I think i'll use a funky looking wine glass. That'd look so cool. I may go to a petco today... I dunno which petstore. Its usually petsmart or pet supplies plus, i go.


----------



## pumpkinspikepie (Feb 18, 2011)

Pet Supplies Plus ;D I work at one of those!
For my betta I clipped about a foot of a pothos plant and just floated that in his tank. He sits on the broad leaves.
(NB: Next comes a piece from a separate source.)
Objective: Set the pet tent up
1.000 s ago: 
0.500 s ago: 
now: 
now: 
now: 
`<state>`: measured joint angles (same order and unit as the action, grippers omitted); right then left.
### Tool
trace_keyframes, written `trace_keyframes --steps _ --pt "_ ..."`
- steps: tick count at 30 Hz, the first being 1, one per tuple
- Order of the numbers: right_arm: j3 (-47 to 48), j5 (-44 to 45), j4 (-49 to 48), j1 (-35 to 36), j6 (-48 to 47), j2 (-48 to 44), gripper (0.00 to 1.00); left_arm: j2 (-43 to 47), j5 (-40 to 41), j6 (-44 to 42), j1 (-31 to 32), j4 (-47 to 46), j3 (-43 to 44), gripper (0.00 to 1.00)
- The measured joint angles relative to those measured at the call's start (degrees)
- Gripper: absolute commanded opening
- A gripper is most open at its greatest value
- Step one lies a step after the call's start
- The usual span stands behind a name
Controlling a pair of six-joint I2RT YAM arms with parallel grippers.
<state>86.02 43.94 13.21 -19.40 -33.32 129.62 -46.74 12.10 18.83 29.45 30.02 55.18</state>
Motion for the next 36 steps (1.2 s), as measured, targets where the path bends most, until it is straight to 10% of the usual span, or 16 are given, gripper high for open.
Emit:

A wine glass sounds pretty awesome!


----------



## PewPewPew (Nov 26, 2010)

Anachairs is good too :3 Cheaper by far than annubias but will die faster...but will propagate faster too... Heh!


----------



## russalka (Mar 23, 2011)

My fish like anachris too but the favorite spot to rest is on the suction cup behind the heater.


----------



## GienahClarette (Jan 28, 2011)

I bought one of those leaf hammocks for Sir Crispin. He seems to like chilling on top of his cave or on top of the heater better, though. I second the live plants idea. They do wonders for water quality, and fish seem to like them quite a bit.


----------



## sjones (Apr 28, 2010)

I saw someone one here made there own leaf hammock using a leaf from a silk plant and aquarium adhesive to attach it to the side of the tank. May take a few days to dry but very creative and economical!


----------



## KayDowson (Mar 24, 2011)

they make little leaf hammock witch suction cups on the end so they jus stick right to ur tank... they make floating logs too... i get mine from petsmart


----------



## tfranc (Jan 31, 2011)

I ve heard that those leaf hammocks with the suction cup, have exposed metal inside that rusts and eventually kills the fish 

Im really liking the idea of the silk plant leaf attached to the tank, thanks for the idea!!


----------



## peachesxo (Jan 20, 2011)

I just tie anubias high up on things


----------